--- Records provided ---
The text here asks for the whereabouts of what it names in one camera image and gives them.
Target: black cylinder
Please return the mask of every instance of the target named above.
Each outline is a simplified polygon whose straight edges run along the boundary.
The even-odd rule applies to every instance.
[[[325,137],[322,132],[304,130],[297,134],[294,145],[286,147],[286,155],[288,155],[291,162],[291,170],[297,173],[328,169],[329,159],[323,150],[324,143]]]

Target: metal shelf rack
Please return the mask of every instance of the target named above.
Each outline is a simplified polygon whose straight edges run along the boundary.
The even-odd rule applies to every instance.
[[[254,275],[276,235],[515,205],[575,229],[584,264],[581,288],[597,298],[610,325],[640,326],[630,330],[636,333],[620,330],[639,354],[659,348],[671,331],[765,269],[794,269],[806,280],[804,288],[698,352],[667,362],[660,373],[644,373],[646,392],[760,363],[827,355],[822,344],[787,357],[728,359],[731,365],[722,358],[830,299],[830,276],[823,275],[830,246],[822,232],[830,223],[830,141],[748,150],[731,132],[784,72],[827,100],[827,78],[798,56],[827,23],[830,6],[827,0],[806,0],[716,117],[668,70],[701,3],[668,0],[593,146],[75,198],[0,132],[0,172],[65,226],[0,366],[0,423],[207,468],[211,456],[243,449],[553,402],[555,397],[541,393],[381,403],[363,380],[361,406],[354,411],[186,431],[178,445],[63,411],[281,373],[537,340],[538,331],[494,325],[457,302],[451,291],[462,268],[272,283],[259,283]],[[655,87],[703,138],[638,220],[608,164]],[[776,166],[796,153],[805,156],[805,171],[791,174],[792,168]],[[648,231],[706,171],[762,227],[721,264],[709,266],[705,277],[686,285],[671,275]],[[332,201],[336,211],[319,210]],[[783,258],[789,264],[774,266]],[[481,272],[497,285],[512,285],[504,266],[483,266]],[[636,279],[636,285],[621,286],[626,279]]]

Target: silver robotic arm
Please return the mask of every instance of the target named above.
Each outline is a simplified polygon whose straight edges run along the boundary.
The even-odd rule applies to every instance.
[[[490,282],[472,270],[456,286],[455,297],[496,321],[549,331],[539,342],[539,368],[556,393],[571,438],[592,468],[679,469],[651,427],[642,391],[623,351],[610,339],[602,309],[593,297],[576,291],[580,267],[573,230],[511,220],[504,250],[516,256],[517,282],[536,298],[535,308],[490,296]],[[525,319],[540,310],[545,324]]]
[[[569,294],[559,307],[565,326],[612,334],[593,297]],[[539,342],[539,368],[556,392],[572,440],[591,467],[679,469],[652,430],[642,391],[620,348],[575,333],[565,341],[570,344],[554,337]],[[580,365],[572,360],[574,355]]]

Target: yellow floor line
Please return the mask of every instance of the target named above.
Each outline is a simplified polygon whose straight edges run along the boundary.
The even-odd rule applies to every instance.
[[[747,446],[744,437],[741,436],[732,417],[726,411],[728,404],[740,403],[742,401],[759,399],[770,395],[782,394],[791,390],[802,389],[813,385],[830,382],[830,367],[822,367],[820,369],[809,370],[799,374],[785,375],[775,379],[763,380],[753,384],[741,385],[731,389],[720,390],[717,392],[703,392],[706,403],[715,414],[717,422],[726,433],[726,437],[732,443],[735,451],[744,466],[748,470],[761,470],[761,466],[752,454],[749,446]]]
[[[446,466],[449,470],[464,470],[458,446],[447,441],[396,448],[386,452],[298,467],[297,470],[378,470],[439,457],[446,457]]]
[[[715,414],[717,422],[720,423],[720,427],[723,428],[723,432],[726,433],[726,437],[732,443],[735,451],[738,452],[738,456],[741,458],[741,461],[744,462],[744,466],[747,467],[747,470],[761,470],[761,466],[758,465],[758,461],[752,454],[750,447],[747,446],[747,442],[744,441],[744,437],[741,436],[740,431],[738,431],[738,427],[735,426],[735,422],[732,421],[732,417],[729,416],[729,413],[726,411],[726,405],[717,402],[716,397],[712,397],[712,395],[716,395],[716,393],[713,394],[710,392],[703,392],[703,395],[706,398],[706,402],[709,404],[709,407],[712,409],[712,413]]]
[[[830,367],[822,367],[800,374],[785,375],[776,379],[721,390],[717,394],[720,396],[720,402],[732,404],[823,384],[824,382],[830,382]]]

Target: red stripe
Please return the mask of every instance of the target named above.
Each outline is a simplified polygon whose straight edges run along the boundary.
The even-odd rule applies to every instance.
---
## What you will do
Start to finish, copy the records above with no differences.

## Response to the task
The text here asks for the whereabouts of what it names in one camera image and gives them.
Target: black cylinder
Please return the mask of every instance of the target named above.
Each outline is a simplified polygon whose straight edges run along the boundary.
The even-odd rule applies to every instance.
[[[325,137],[322,132],[304,130],[297,134],[294,145],[286,147],[286,155],[288,155],[291,162],[291,170],[297,173],[328,169],[329,159],[323,150],[324,143]]]

Target: metal shelf rack
Please return the mask of every instance of the target named above.
Each outline is a simplified polygon whose straight edges run along the boundary.
The even-odd rule applies to every instance.
[[[254,275],[276,235],[515,205],[575,229],[584,264],[581,288],[597,298],[610,325],[640,326],[630,330],[636,333],[620,330],[639,354],[659,348],[671,331],[765,269],[794,269],[806,280],[804,288],[698,352],[667,362],[660,373],[644,373],[646,392],[760,363],[827,355],[822,344],[787,357],[728,359],[731,365],[722,358],[830,299],[830,276],[823,275],[830,246],[822,232],[830,223],[830,141],[748,150],[731,132],[784,72],[827,100],[827,78],[798,56],[827,23],[830,6],[827,0],[806,0],[716,117],[668,70],[701,3],[668,0],[593,146],[75,198],[0,132],[0,172],[65,226],[0,366],[0,423],[207,468],[211,456],[243,449],[553,402],[555,397],[541,393],[381,403],[363,380],[361,406],[354,411],[186,431],[178,445],[63,411],[281,373],[537,340],[538,331],[494,325],[457,302],[451,291],[462,268],[272,283],[259,283]],[[655,87],[703,138],[638,220],[608,164]],[[776,166],[796,153],[805,156],[805,171],[791,174],[792,168]],[[648,231],[706,171],[762,227],[721,264],[709,266],[705,277],[686,285],[671,275]],[[332,201],[336,211],[319,210]],[[783,258],[789,264],[774,266]],[[481,272],[497,285],[512,285],[504,266],[483,266]],[[636,279],[636,285],[621,286],[626,279]]]

Target: silver robotic arm
Please return the mask of every instance of the target named above.
Each outline is a simplified polygon whose straight edges run along the boundary.
The even-odd rule applies to every instance.
[[[490,282],[472,270],[456,286],[455,297],[496,321],[549,331],[539,342],[539,368],[556,393],[571,438],[592,468],[679,469],[651,427],[642,391],[623,351],[610,339],[602,309],[593,297],[576,291],[580,267],[573,230],[511,220],[504,250],[516,256],[517,282],[536,298],[535,308],[490,296]],[[525,319],[540,310],[545,324]]]
[[[569,294],[559,307],[565,326],[612,334],[593,297]],[[539,342],[539,368],[556,392],[572,440],[591,467],[679,469],[652,430],[642,391],[620,348],[575,333],[565,341],[570,344],[554,337]],[[580,365],[572,360],[574,355]]]

Target: yellow floor line
Please return the mask of every instance of the target named above.
Each outline is a simplified polygon whose straight edges run along the boundary.
The even-odd rule applies to every instance.
[[[747,446],[744,437],[741,436],[732,417],[726,411],[728,404],[740,403],[742,401],[759,399],[770,395],[782,394],[791,390],[802,389],[813,385],[830,382],[830,367],[822,367],[820,369],[809,370],[799,374],[785,375],[775,379],[763,380],[753,384],[741,385],[731,389],[720,390],[717,392],[703,392],[706,403],[715,414],[717,422],[726,433],[726,437],[732,443],[735,451],[744,466],[748,470],[761,470],[761,466],[752,454],[749,446]]]
[[[446,466],[449,470],[464,470],[458,446],[447,441],[396,448],[386,452],[298,467],[297,470],[378,470],[439,457],[446,457]]]
[[[715,414],[717,422],[720,423],[720,427],[723,428],[723,432],[726,433],[726,437],[732,443],[735,451],[738,452],[738,456],[741,458],[741,461],[744,462],[744,466],[747,467],[747,470],[761,470],[761,466],[758,465],[758,461],[752,454],[750,447],[747,446],[747,442],[744,441],[744,437],[741,436],[740,431],[738,431],[738,427],[735,426],[735,422],[732,421],[732,417],[729,416],[729,413],[726,411],[726,405],[717,402],[716,397],[712,397],[712,395],[716,395],[716,393],[713,394],[710,392],[703,392],[703,395],[706,398],[706,402],[709,404],[709,407],[712,409],[712,413]]]
[[[830,367],[822,367],[800,374],[785,375],[776,379],[721,390],[717,394],[720,396],[720,402],[732,404],[823,384],[824,382],[830,382]]]

Target: red stripe
Please return the mask of every instance of the target named above.
Each outline is a simplified polygon whose straight edges run along the boundary.
The even-odd rule applies to every instance.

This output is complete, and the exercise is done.